▸ PROBLEM
Print the whole listing again exactly, keeping no pictures in it.

▸ SOURCE MATERIAL
──────────────────────────────

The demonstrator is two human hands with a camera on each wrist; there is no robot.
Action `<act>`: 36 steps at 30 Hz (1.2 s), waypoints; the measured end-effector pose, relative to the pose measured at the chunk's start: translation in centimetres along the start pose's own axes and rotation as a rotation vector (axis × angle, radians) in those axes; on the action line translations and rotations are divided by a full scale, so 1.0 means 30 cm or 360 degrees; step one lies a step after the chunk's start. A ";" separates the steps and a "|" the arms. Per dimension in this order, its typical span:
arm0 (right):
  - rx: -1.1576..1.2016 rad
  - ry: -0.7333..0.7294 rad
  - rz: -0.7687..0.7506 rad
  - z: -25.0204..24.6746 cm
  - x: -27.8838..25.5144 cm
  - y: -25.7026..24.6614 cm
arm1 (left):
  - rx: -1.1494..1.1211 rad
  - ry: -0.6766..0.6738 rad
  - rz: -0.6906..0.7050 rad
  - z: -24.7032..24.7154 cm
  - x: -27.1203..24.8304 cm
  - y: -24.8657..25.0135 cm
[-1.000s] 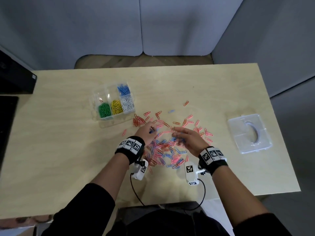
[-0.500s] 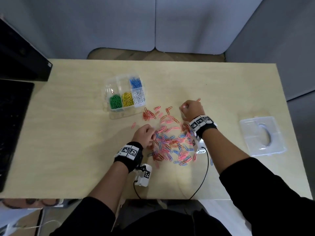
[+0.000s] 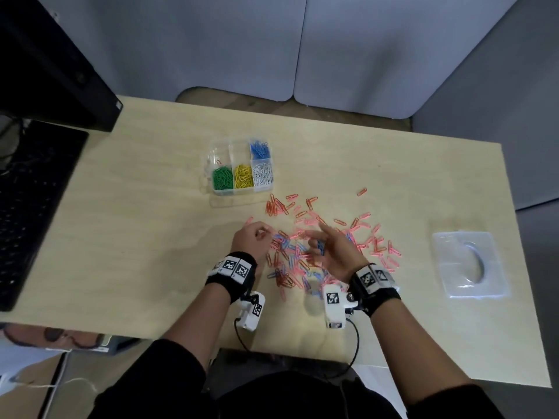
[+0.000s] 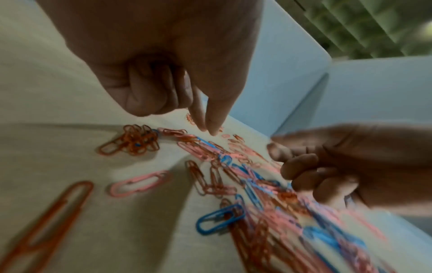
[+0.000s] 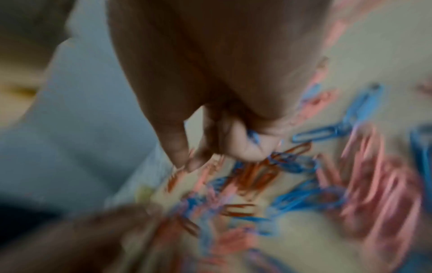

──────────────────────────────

▸ WRITTEN SOLUTION
The demonstrator is two human hands with a camera on each wrist; there is no robot.
Action `<act>`: 36 steps at 30 Hz (1.2 s), waypoints; the measured end-effector pose, relative to the pose measured at the chunk's start: translation in centimetres along the start pose's own axes and rotation as a rotation vector (axis × angle, radians) in those axes; on the action line translations and rotations are divided by a full scale, so 1.0 means 30 cm or 360 degrees; step one lies a step after the chunk's start. A ";" separates the steps and a "|" the arms. Per dimension in this order, its typical span:
arm0 (right):
  - rx: -1.1576..1.2016 rad
  - ry: -0.7333..0.7294 rad
  - rz: -0.7687..0.7506 rad
  - z: -25.0204..24.6746 cm
  - x: -27.8838..25.5144 cm
  - y: -25.7026..24.6614 cm
arm1 (left):
  - rx: -1.1494..1.1211 rad
  - ry: -0.6766..0.6738 rad
  - rz: -0.6906..0.7050 rad
  - z: -24.7032..24.7154 cm
  - x: -27.1203..24.8304 cm
  - y: -24.8657..25.0135 cm
[-1.000s] 
[-0.500s] 
[+0.000s] 
[+0.000s] 
[+0.000s] 

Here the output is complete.